Is this an illegal war, as opposed to legal? Was the Iraq War legal? If its premise was the existence of WMDs that were never found (despite the insistence from that boy), does that make it illegal?

Is war legal for one party but not the other? How do we classify the war in Ukraine? Legal on Ukraine's side, illegal on Russia's? Is war legal when it is retaliatory? The US retaliated against the Taliban in Afghanistan. Is Iran's retaliation against the US similarly justified?

And what role does the UN play in a war? The International Court of Justice? Who do they hold accountable? If they were founded earlier, I imagine they would have sent Hitler a strongly worded letter.


Not a single decade of my life has been free of conflict. Millions have suffered around the world; many have been killed. But never did I think that the killing of women and children would be normalized.

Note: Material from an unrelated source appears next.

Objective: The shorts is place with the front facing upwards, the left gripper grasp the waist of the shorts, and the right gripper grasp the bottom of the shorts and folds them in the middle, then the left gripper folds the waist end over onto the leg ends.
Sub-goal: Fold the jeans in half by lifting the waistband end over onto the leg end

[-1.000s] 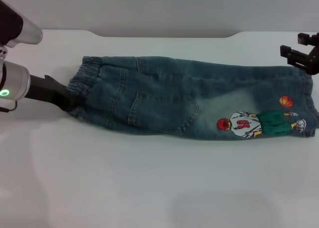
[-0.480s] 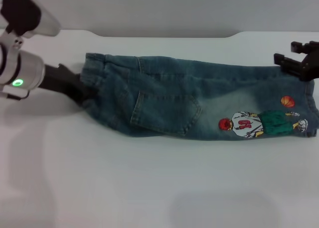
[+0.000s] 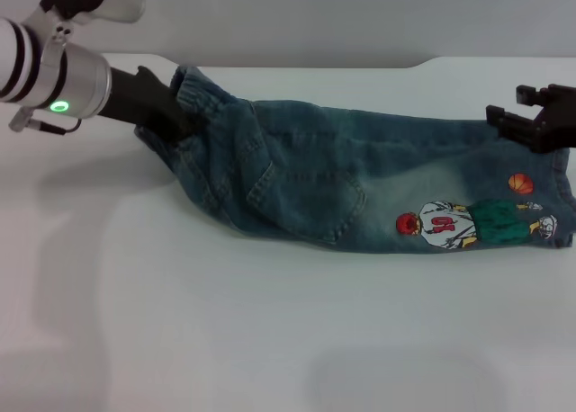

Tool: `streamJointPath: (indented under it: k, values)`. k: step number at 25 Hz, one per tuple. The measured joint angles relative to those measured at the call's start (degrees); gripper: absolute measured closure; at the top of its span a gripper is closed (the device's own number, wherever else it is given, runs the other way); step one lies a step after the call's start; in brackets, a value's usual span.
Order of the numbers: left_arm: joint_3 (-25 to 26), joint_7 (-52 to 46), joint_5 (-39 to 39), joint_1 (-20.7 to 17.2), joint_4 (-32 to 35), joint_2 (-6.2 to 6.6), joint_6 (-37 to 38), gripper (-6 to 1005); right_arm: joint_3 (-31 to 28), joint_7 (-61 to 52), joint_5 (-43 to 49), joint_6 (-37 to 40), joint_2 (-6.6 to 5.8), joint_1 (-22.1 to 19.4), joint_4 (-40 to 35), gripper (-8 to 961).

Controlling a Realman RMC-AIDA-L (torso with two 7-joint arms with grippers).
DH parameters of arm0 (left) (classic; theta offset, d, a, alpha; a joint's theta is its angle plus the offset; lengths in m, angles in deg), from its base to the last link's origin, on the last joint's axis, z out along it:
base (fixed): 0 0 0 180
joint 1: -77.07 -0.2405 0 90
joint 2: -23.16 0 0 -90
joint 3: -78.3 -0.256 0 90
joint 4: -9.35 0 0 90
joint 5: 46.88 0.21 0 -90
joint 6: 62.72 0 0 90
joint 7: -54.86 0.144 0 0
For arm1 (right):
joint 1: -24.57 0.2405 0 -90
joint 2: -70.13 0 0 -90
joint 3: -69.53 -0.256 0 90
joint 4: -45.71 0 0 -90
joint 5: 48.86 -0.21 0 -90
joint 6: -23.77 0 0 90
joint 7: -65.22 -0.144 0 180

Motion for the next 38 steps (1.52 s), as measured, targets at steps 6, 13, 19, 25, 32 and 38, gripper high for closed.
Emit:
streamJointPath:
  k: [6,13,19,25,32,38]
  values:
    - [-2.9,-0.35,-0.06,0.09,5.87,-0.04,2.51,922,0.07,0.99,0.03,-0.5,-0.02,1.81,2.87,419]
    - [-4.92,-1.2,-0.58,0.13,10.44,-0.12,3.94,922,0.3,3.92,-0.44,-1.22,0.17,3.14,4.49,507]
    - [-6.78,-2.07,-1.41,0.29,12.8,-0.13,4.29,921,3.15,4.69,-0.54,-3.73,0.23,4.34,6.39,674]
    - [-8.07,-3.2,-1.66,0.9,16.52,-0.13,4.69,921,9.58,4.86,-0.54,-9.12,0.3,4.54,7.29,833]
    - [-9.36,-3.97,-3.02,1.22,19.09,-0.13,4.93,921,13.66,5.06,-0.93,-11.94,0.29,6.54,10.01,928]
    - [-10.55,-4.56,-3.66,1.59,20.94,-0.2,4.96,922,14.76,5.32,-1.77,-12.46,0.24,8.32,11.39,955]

War is chaos. We pretend there are rules to it, but every new conflict reveals how blurred the edges become. Killing is acceptable when it is "precise" or "targeted", until your own group is killed the same way. War is acceptable when it happens in a faraway land, until you realize your land is faraway from someone else.

Are we living in our 200 year war? Is the result inevitable? Do we have to destroy everything and then lose all the material to learn anything from it? Do we become the One State? A regime based on absolute mathematical logic and the suppression of individuality, designed to prevent such a war by brutally oppressing each other.

In movies, to end the war you kill the top villain. But it has never worked that way in our world. The only way to stop war is to stop it. Stop bombing. Stop killing. It's not like the movies. The UN is not gonna do anything, or can't even do anything about it. War, in its nature, cannot resolve a conflict. It only creates the fuel for the next one.